Given material
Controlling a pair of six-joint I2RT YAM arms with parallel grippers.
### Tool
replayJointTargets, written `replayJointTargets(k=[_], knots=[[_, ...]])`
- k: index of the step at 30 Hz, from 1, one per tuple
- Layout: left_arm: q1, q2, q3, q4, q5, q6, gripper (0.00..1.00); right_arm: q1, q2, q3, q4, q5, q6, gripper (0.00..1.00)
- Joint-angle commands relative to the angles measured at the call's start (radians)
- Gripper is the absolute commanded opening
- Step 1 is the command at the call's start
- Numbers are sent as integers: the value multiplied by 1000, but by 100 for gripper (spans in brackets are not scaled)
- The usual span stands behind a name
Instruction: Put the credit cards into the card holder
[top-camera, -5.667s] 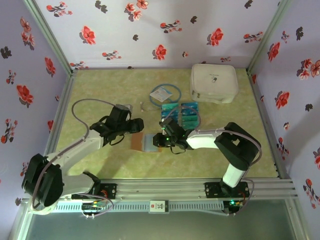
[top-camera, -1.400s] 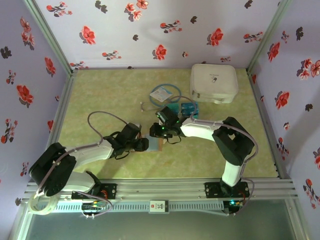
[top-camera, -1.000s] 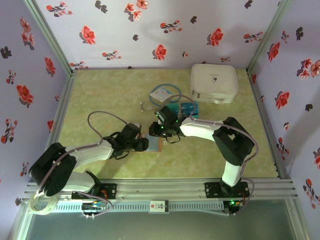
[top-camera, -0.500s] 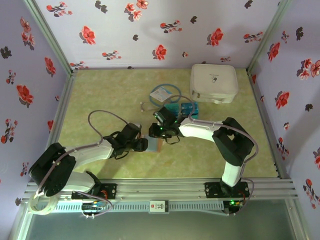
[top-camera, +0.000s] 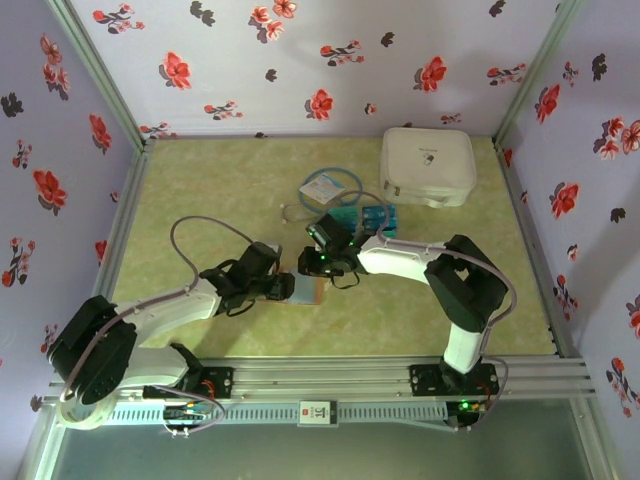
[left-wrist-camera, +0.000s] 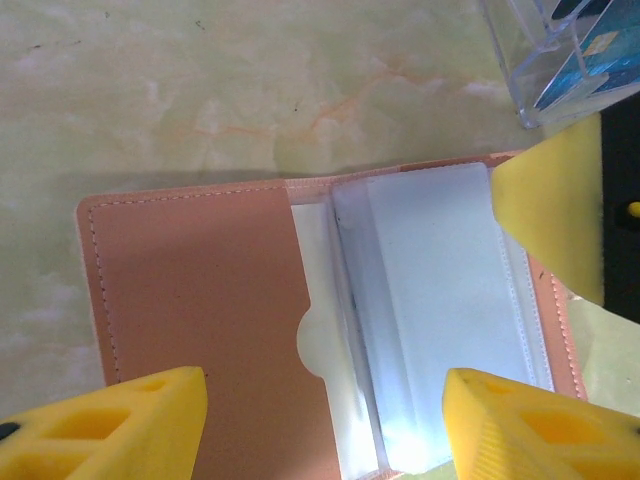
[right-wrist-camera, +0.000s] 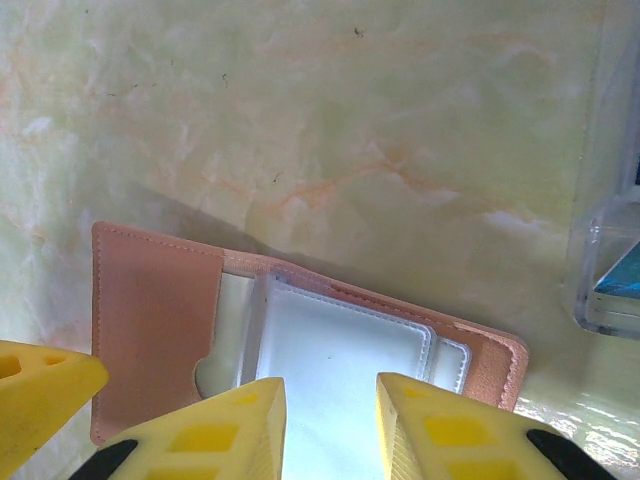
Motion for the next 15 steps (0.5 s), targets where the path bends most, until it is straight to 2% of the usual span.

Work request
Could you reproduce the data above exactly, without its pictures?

Solution for this problem
Controlling a pair of six-joint I2RT YAM arms with parallel grippers.
### Tool
replayJointTargets, written `replayJointTargets(k=[_], knots=[[_, ...]])`
- k: index of the step at 30 Hz, from 1, one per tuple
- Layout: left_arm: q1, q2, q3, q4, q5, q6, gripper (0.00..1.00); right_arm: q1, q2, q3, q4, q5, q6, gripper (0.00..1.00)
- Joint-angle commands relative to the angles measured at the call's start (radians)
- Gripper is the absolute commanded opening
- Step 1 is the command at the call's start
- Numbers are sent as integers: the value multiplied by 1000, but by 100 for gripper (spans in brackets are not scaled)
- The usual span stands behind a name
Instruction: Put the credit cards into the card holder
[top-camera, -5.667s] 
[top-camera, -1.400s] 
[top-camera, -1.000s] 
[top-camera, -0.500s] 
[top-camera, +0.000s] 
[left-wrist-camera, +0.000s] 
[right-wrist-camera, +0.000s] 
Motion for the next 15 steps (0.5 s), targets where the path bends most, until it is straight to 2% of the usual span.

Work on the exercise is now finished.